Religious Right Claims Hate-Crimes Law an Attack on Christianity

With the reintroduction of the Local Law Enforcement Hate Crimes Prevention Act in the House and the prospect that it may pass in a Democratic Congress, religious-right groups are waging a sizeable campaign to portray the bill as part of a mythical persecution of Christians. Although hate-crimes laws expand penalties for violent crimes causing bodily injury or death (as well as attempts through firearms and explosives), the Religious Right is labeling them “thought crimes” laws the “only effect” of which “is to gag people of faith.” Although federal law has punished hate crimes based on race for more than a decade, the Religious Right is incensed at the prospect of using the law to protect gays as well.

This reaction follows a pattern of asserting that gay rights – or a so-called “homosexual agenda” – will lead to the “repression” of religion in America, an anti-gay marketing effort typified by last year’s “Values Voter Summit” in Washington, where speakers from Mitt Romney to Tony Perkins claimed that, in the words of Alan Sears of the Alliance Defense Fund, “The homosexual agenda and [freedom of] religion are on a collision course.” “They know they must silence the church,” warned Perkins. At that time, the issue was same-sex marriage; the co-sponsor of the federal constitutional amendment to ban gay marriage, Rep. Marilyn Musgrave (R-CO), said that “”If we have gay marriage, our religious liberties are gone!”

Traditional Values Coalition cartoon excerpt“The ultimate goal of Conyers’ bill is to silence all opposition to the homosexual/transgender political agenda,” claimed Andrea Laffery, director of the Traditional Values Coalition. “So-called ‘hate speech’ will be suppressed because it supposedly incites individuals to violence against homosexuals/ transgenders. Defined by homosexuals, hate speech is any verbal or printed materials that criticize the normalization of sodomy in our culture. The goal is to undermine the First Amendment and persecute Christians who oppose homosexuality.” She added that “Most Christians might as well rip the pages which condemn homosexuality right out of their Bibles because this bill will make it illegal to publicly express the dictates of their religious beliefs”; in addition, TVC published a bizarre cartoon on the issue featuring a talking letter “t.”

Rev. Ted Pike of the National Prayer Network warned that the bill is “the most dangerous legislation ever to come before Congress,” claiming that it would “lead inexorably to the end of free speech.” Michael Marcavage of Repent America claimed that “it will be used to put Christians behind bars.” And the American Family Association asserted that the bill would “open the doors” to any number of outcomes: “Polygamy will be legalized,” the group warned. “Landlords will be forced to rent to homosexuals.”

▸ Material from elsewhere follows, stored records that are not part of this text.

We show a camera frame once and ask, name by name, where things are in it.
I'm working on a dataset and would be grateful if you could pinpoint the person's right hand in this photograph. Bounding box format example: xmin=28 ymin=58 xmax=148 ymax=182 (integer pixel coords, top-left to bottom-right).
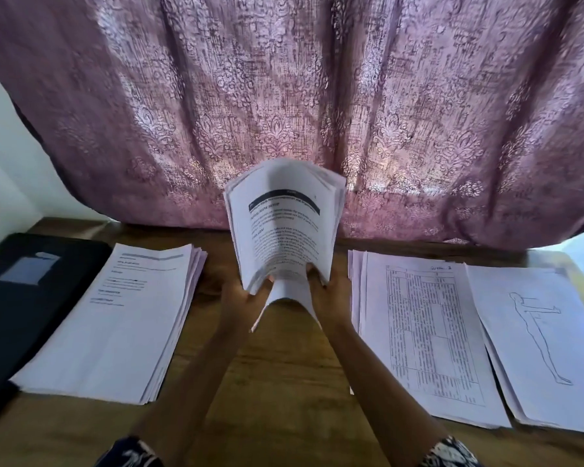
xmin=306 ymin=262 xmax=354 ymax=331

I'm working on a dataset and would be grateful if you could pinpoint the black folder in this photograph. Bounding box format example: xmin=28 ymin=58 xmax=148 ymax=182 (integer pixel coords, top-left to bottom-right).
xmin=0 ymin=232 xmax=113 ymax=429

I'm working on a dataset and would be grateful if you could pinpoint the table-print paper pile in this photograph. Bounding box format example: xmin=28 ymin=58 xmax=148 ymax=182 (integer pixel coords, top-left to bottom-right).
xmin=347 ymin=250 xmax=513 ymax=430

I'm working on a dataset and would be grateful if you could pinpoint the pink patterned curtain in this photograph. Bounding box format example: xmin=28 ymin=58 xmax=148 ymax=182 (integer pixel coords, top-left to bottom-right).
xmin=0 ymin=0 xmax=584 ymax=251

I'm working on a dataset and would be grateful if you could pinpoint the person's left hand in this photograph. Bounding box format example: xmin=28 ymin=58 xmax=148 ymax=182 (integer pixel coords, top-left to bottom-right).
xmin=216 ymin=267 xmax=274 ymax=337

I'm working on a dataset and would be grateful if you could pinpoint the person's left forearm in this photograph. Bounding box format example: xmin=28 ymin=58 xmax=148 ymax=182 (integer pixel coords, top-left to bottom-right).
xmin=136 ymin=320 xmax=252 ymax=467

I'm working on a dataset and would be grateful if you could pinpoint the person's right forearm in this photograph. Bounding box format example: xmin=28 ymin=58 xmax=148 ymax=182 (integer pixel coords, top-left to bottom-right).
xmin=321 ymin=320 xmax=449 ymax=467

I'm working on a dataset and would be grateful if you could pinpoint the stack of printed papers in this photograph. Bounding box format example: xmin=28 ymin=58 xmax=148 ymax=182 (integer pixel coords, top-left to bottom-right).
xmin=8 ymin=243 xmax=208 ymax=405

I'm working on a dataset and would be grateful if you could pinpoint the stack with dark header bar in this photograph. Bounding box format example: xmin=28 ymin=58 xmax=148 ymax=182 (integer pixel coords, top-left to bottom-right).
xmin=223 ymin=157 xmax=348 ymax=333

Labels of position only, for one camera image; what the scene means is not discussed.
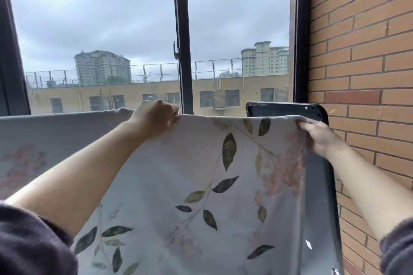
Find floral light blue bedsheet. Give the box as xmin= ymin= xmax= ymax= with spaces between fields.
xmin=0 ymin=107 xmax=310 ymax=275

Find grey tall apartment block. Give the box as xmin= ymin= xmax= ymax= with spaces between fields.
xmin=74 ymin=50 xmax=132 ymax=86

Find black metal window frame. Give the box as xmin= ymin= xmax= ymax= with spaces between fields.
xmin=0 ymin=0 xmax=314 ymax=117

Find long beige building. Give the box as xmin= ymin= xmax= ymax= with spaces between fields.
xmin=27 ymin=75 xmax=291 ymax=116

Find rooftop wire fence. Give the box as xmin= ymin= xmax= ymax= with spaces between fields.
xmin=25 ymin=58 xmax=243 ymax=89

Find person's left hand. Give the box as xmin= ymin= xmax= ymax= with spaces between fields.
xmin=128 ymin=99 xmax=181 ymax=143

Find person's right hand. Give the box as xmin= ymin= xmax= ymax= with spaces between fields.
xmin=296 ymin=120 xmax=343 ymax=160

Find person's dark left sleeve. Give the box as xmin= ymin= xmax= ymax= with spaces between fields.
xmin=0 ymin=202 xmax=80 ymax=275

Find person's dark right sleeve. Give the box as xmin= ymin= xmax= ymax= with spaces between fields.
xmin=379 ymin=218 xmax=413 ymax=275

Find white tall apartment buildings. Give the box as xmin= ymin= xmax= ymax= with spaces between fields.
xmin=241 ymin=41 xmax=290 ymax=77

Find person's right forearm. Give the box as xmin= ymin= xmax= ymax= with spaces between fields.
xmin=326 ymin=142 xmax=413 ymax=241

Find person's left forearm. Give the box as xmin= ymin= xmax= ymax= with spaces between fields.
xmin=5 ymin=123 xmax=152 ymax=238

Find black flat panel board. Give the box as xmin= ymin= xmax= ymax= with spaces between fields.
xmin=246 ymin=101 xmax=344 ymax=275

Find person's dark sleeve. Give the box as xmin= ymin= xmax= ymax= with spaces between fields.
xmin=379 ymin=218 xmax=413 ymax=275
xmin=0 ymin=202 xmax=80 ymax=275

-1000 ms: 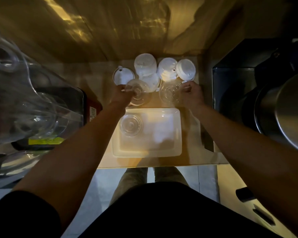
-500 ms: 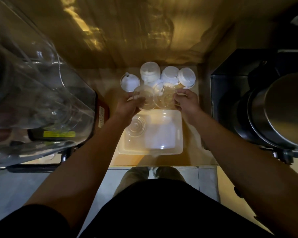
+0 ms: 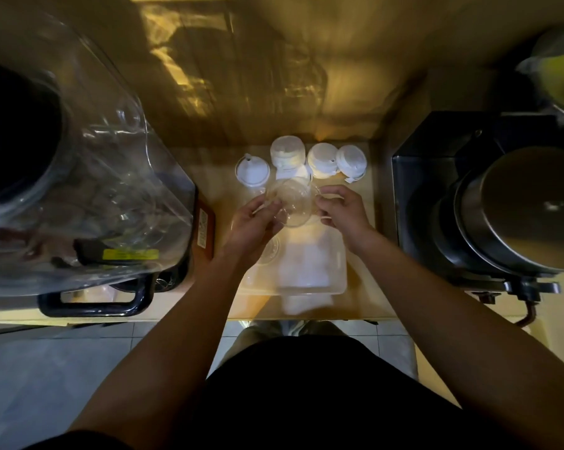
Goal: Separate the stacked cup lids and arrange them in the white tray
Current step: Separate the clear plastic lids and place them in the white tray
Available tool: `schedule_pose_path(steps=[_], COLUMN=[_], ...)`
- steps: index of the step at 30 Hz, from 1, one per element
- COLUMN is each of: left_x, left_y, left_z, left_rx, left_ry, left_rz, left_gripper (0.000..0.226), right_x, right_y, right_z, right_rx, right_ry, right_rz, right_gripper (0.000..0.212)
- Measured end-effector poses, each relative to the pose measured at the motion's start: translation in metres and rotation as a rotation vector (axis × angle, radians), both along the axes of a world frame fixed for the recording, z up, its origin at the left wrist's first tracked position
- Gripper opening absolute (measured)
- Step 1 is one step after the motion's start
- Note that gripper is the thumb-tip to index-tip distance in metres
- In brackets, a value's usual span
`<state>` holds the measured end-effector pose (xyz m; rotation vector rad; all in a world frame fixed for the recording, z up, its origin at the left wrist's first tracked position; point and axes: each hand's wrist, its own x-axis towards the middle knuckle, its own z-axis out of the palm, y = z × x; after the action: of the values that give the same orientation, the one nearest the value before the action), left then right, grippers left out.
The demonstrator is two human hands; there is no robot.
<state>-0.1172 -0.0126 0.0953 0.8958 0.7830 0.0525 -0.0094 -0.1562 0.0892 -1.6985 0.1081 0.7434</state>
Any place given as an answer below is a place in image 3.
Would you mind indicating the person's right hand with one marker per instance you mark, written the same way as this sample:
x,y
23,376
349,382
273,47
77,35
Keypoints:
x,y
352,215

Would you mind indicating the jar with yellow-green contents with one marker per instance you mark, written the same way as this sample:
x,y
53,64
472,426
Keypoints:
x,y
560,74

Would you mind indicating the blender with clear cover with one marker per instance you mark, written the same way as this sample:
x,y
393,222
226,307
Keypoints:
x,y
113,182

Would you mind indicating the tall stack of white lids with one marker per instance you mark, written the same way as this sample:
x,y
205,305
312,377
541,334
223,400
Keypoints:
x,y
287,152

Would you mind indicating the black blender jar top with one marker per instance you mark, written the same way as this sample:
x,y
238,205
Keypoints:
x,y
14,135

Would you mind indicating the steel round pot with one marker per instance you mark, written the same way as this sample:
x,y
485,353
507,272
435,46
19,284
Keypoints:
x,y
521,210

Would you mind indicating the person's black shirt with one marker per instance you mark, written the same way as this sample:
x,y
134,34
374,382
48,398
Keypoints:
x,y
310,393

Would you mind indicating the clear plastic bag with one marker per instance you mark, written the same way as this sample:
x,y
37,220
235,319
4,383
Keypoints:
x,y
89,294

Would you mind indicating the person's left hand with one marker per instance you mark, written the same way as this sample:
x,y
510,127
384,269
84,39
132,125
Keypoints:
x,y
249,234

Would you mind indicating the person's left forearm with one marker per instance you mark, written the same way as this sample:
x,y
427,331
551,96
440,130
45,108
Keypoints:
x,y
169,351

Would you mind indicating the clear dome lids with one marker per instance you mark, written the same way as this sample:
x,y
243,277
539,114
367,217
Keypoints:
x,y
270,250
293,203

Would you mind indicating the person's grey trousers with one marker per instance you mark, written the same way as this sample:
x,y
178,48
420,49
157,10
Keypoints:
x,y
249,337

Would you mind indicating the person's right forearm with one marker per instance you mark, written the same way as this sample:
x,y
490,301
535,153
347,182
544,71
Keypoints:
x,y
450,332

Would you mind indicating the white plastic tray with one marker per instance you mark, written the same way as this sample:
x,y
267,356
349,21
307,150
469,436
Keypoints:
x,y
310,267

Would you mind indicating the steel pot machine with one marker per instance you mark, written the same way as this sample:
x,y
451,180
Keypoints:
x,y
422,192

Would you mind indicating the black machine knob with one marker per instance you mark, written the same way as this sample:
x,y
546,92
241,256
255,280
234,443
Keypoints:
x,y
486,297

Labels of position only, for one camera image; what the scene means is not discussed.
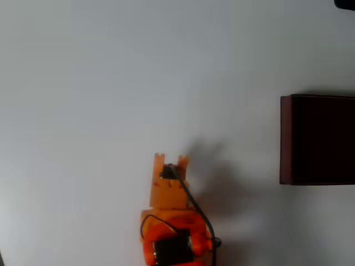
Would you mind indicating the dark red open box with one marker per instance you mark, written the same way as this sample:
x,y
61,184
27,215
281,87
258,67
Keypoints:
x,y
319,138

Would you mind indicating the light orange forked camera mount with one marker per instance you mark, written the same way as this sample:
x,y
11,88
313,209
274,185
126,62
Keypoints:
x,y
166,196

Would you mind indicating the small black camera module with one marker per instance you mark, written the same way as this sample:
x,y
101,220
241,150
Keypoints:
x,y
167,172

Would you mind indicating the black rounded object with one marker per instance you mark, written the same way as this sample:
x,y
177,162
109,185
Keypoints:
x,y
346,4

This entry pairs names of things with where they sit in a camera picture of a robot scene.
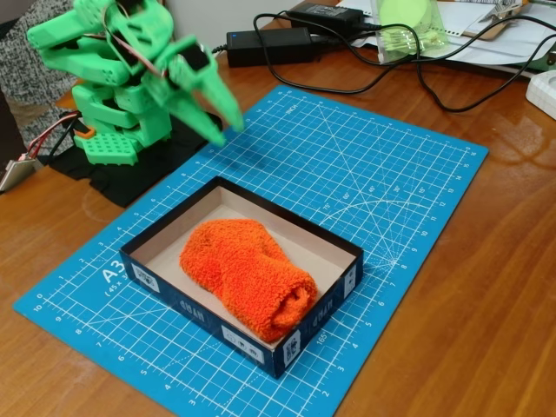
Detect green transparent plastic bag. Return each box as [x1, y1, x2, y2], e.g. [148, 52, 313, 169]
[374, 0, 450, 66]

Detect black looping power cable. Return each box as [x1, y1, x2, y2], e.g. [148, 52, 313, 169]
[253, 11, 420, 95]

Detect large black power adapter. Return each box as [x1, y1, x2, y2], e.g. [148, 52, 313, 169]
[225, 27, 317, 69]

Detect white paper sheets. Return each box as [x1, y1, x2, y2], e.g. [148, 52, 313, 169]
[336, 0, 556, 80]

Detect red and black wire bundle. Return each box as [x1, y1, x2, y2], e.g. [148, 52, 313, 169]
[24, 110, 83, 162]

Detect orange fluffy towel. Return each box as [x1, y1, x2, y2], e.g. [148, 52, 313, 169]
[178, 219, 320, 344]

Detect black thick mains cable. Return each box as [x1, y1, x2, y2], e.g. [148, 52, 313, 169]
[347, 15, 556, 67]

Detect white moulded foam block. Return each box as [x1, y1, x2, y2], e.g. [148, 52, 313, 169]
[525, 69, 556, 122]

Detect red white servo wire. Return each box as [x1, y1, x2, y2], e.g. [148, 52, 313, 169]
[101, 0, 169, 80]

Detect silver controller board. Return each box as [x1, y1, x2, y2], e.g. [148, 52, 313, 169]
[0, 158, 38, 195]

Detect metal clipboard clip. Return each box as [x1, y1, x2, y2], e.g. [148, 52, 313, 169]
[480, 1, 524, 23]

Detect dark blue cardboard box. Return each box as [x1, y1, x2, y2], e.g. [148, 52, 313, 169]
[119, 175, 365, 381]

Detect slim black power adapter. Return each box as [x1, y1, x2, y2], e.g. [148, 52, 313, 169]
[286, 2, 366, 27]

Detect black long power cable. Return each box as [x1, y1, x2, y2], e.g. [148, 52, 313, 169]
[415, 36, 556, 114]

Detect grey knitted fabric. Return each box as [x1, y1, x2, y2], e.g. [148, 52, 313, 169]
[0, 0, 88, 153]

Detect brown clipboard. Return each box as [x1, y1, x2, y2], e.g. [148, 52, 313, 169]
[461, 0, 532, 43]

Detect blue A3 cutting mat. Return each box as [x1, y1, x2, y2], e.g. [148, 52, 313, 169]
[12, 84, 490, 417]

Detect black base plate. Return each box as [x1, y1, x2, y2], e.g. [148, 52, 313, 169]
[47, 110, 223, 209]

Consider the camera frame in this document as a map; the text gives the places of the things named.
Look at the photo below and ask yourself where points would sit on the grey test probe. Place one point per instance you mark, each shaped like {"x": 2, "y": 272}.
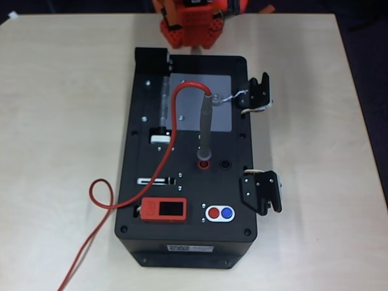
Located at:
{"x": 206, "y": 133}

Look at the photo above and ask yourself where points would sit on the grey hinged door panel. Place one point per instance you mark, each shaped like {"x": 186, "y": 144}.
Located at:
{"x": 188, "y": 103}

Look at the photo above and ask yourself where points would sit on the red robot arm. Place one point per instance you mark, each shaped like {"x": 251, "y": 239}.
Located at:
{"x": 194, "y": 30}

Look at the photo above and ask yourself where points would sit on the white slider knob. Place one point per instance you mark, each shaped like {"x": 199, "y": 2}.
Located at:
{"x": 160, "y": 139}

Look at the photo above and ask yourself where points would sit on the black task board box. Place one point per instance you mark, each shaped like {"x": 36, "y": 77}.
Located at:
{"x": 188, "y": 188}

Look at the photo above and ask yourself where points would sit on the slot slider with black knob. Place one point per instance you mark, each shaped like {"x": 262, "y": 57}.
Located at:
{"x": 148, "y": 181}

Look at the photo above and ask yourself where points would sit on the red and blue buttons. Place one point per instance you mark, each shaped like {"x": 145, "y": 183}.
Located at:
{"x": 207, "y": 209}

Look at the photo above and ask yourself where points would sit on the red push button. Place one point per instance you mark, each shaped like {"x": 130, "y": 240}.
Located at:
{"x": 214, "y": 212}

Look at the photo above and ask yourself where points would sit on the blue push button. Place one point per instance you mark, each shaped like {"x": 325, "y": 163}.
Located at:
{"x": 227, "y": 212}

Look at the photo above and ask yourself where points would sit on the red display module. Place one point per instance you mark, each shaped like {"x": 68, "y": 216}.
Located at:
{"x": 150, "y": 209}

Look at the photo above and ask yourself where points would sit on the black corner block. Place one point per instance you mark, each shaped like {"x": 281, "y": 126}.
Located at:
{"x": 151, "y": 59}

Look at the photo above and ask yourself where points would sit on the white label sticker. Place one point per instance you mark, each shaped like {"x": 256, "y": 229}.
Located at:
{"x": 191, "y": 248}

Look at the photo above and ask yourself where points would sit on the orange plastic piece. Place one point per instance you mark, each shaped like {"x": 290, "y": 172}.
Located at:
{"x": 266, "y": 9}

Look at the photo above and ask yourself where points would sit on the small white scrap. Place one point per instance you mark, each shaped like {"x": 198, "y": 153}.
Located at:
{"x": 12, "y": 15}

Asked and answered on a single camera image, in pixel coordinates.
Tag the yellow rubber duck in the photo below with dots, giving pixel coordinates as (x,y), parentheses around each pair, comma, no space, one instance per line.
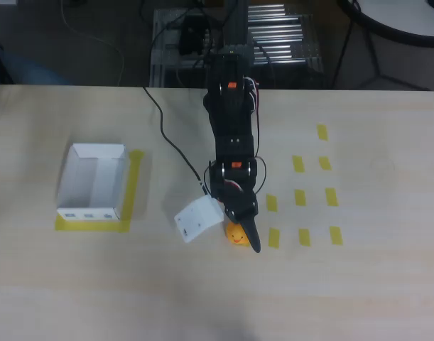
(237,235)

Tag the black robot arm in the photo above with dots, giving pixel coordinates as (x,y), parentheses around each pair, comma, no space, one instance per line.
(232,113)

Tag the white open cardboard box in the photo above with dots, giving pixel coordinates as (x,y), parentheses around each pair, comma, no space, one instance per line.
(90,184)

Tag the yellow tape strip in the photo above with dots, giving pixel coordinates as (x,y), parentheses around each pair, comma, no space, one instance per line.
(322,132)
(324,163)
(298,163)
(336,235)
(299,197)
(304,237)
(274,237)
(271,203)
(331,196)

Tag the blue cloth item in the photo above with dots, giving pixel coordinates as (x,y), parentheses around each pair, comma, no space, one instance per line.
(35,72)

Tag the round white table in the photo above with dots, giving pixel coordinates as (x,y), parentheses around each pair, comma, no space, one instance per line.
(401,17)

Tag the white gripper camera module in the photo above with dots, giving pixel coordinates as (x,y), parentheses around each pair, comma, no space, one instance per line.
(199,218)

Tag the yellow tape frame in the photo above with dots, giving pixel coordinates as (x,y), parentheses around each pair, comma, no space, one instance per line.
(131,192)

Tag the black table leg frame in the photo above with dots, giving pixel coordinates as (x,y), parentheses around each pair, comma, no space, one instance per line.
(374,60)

Indeed, religious-right activists opposing the bill go to great lengths to avoid mentioning that it deals with violent crimes, and not speech or policy. As the Center for Moral Clarity, run by Ohio televangelist Rod Parsley, put it, the bill “represents the intense culture war between those who trust the Bible as a manual for life and those who reject it. This is a battle from which God’s children cannot retreat.” Parsley added, seemingly out of nowhere, that “the everyday world of the American homosexual is a very unhappy world,”

And it’s not just the emotional health of gays that suffers. Given that their sexual practices and lifestyle choices make health and hygiene a practical impossibility, ill health is an escapable part of the gay lifestyle. Therefore, the life expectancy of gays is substantially lower than that of heterosexuals.

Similarly, Matt Barber of Concerned Women for America took time out of his specious argument that “This bill irrefutably sets the table and places us on the slippery slope toward widespread government persecution” to discuss “male-on-male anal penetration which exposes ‘gay’ men to extremely high risk of deadly and infectious disease.”

Meanwhile, the Right’s campaign is ramping up. Janet Folger is raising money for television ads misleadingly depicting two elderly ladies as being “thrown in jail for sharing the gospel.” (In fact, the far-right group Repent America staged a protest of a gay-rights rally in Philadelphia; the protesters sat down in the street to block the rally, which had a permit, and were charged with a number of violations, but they were not convicted of any hate-crimes offense. Read more here.)

And the Family Research Council has a new website devoted to “gearing up for a major confrontation with homosexual activists over so-called hate-crimes laws, which are actually thought crimes laws, and Christians are the primary target.” According to FRC’s Perkins, “If federal thought crimes laws are passed, your right to share politically incorrect parts of your Christian faith could become a federal crime.” That is – if “sharing” your faith involves targeting gays for violent bodily injury.